La structure du parti Ennahdha nous rappelle le centralisme démocratique cher à l’Union soviétique et à tout parti communiste qui se respecte. On débat au sein du parti, puis la ligne majoritaire est appliquée sans faille. Et c’est cela donne des dictatures, car ce système ne laisse aucune place au changement. Et une majorité peut imposer à une minorité, aussi agissante soit-elle, des options idéologiques passéistes et archaïques. Il ne faut pas chercher ailleurs les retards pris dans la rédaction de la future Constitution et y voir la volonté d’une majorité de ce majles echoura d’imposer la charia et la prééminence de l’Islam. D’ailleurs, cette méthode de gouvernement entraîne la paralysie du gouvernement et celle de Hamadi Jebali, qui se retrouve empêché de gouverner puisque les décisions dernières ne lui appartiennent pas, car il est soumis à la loi de la majorité. Au fil des mois, la choura du parti Ennahdha est devenu le véritable lieu du pouvoir qui dirige notre pays.

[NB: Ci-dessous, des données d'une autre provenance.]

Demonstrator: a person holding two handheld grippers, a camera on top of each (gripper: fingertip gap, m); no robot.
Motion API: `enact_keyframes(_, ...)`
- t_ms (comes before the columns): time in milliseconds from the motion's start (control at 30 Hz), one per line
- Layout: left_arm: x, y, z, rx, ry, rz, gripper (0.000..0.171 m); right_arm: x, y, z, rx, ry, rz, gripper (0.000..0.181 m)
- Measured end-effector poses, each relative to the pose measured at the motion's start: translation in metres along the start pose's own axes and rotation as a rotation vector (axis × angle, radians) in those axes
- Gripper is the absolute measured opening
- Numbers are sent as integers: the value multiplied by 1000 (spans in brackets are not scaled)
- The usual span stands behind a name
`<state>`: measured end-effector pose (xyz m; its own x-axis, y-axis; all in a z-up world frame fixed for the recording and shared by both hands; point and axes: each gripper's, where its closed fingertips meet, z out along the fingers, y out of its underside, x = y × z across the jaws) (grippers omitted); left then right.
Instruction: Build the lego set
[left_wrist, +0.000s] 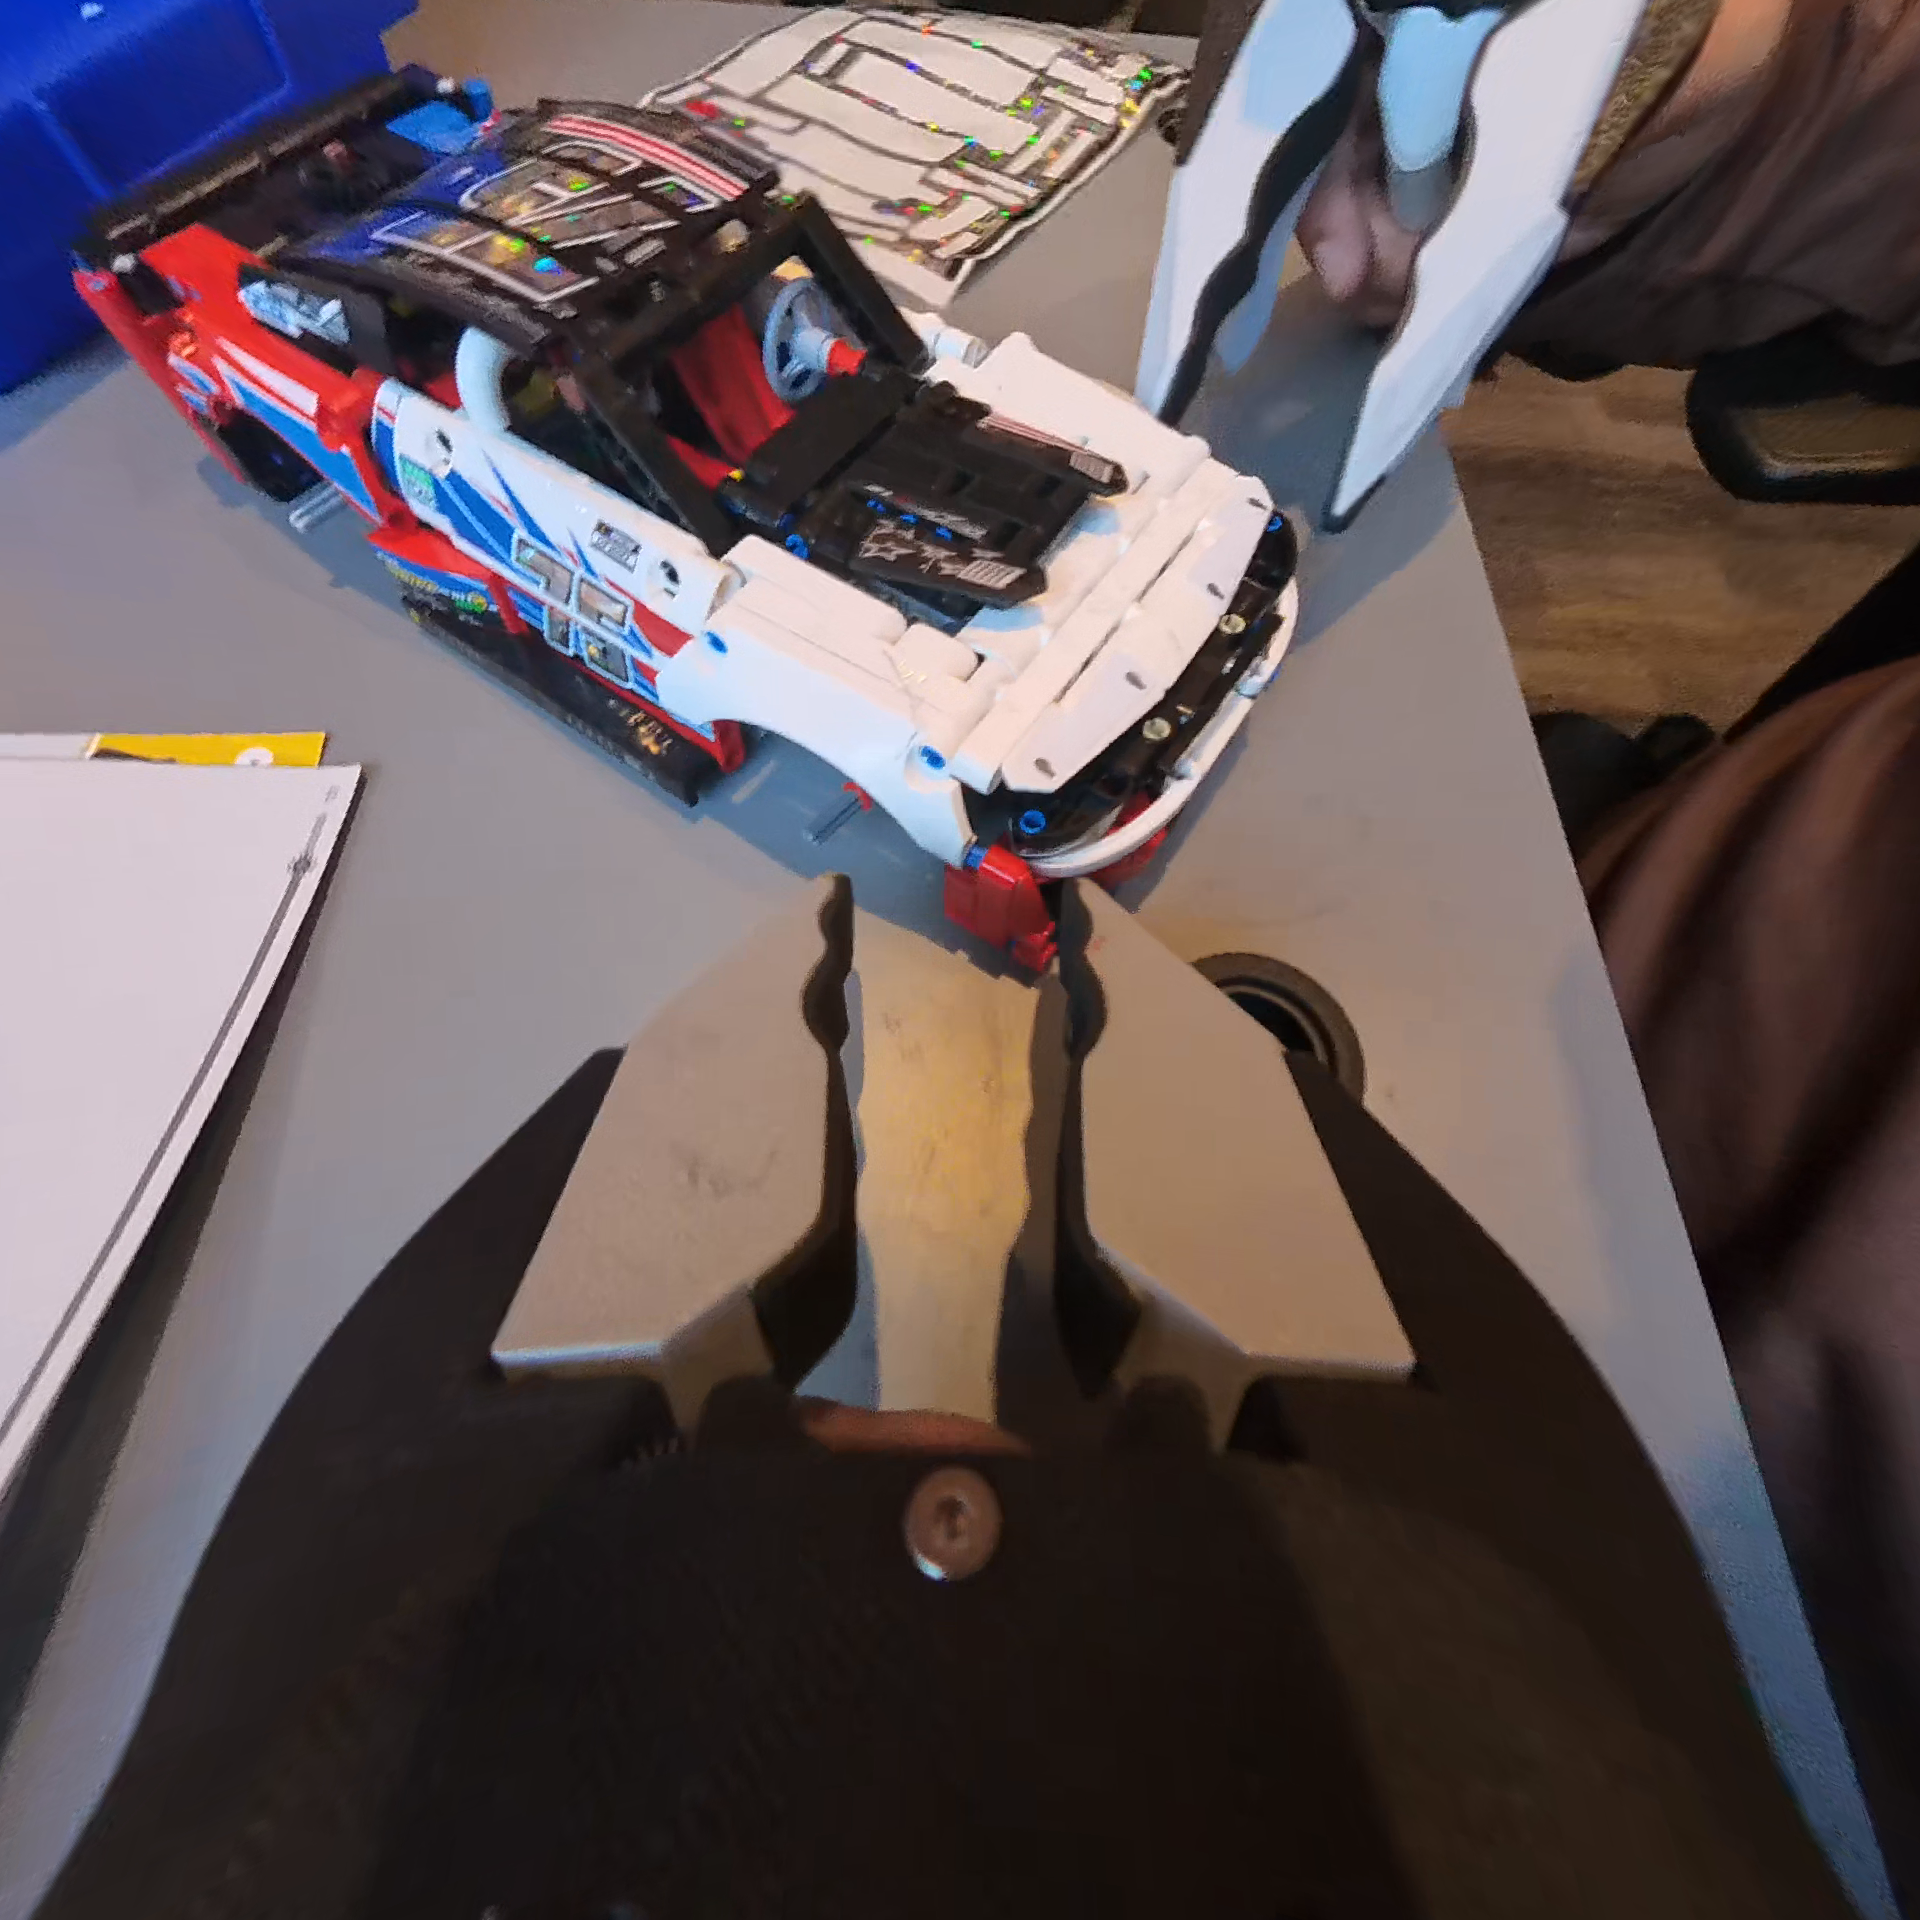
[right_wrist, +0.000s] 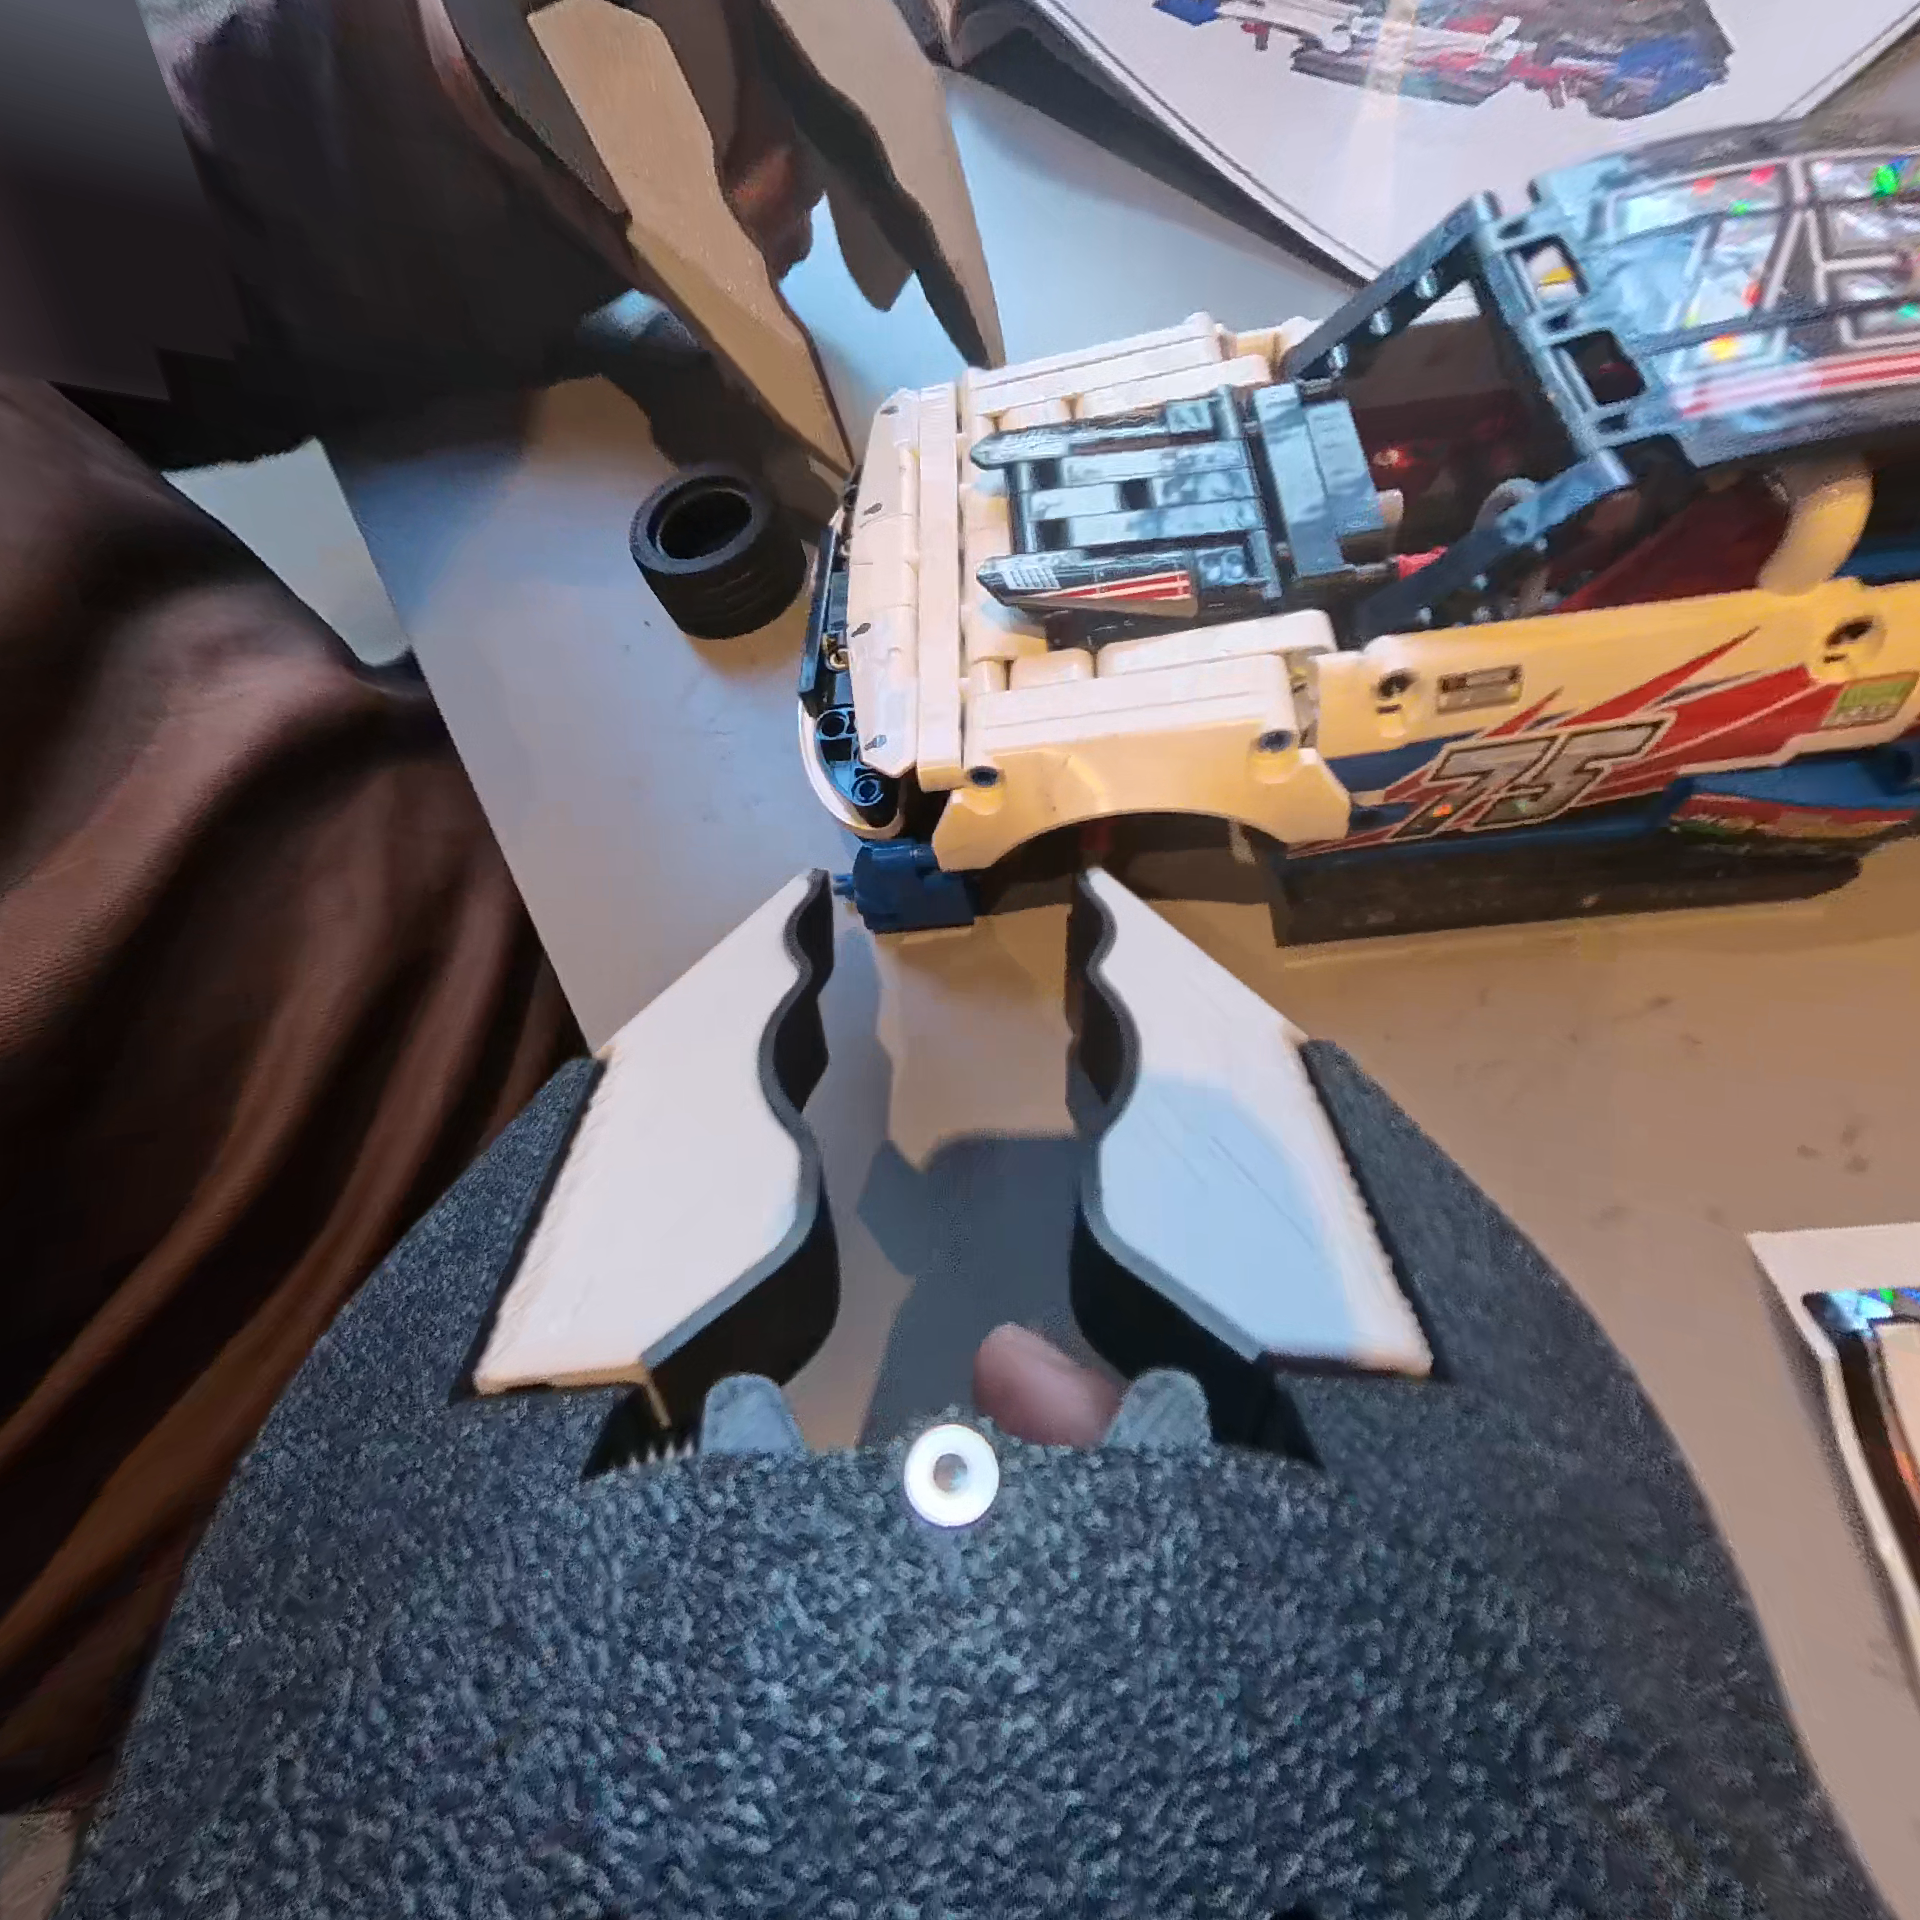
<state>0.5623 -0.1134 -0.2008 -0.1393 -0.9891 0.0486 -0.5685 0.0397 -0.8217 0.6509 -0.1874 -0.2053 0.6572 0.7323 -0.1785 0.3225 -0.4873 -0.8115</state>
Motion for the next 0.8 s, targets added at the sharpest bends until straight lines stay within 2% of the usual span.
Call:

La logique de ce système est que ses membres sont condamnés à s’unir, car ils savent que la moindre faille peut le faire imploser. On a observé ce phénomène en Union soviétique où Gorbatchev, avec sa volonté de réformes, a fait exploser le système. Le moindre signe de faiblesse dans une dictature signe la mort de cette dictature. Regardons avec quelle cruauté et quelle violence sont réprimées les manifestations à Bahrein.
On a beaucoup parlé de la visite de ce cheikh koweïtien, venu véhiculer une mentalité aberrante et archaïque qui a indigné beaucoup de Tunisiens. Qui aurait pensé que la Tunisie, ce pays trois fois millénaires, aurait accueilli un jour ce genre de personnage ? Quelle jouissance doivent éprouver ces cohortes de Saoudiens et autres Qataris paradant dans la Tunisie de Bourguiba, accueillis avec une obséquiosité outrageuse par nos responsables.
Oui, la Tunisie a bien changé. Elle semble avoir été livrée une extrême servitude, celle d’un nouveau colonialisme, culturel cette fois, le pire qui soit, car il est capable d’entrer au plus profond des consciences pour les pervertir et les altérer à jamais. Qu’est ce colonialisme culturel qui se met en place ? Sous le prétexte que nous sommes musulmans on veut nous imposer un seul Islam proposé par le wahhabisme et les Frères musulmans. C’est faire fi de toutes les strates culturelles qui ont façonné l’identité tunisienne et forgé un Islam de tolérance et de raison, dont nous sommes fiers et qui nous inspire une spiritualité tranquille et féconde.
De l’avis de tous, les semaines qui viennent seront décisives pour l’avenir de notre pays. Soit les islamistes, dans un sursaut national, sortiront de leur autisme culturel d’un autre âge et accepteront de se donner comme seule priorité l’intérêt de la Tunisie, soit ils s’enfonceront dans leur entêtement suicidaire en plongeant notre pays dans le désordre et le chaos.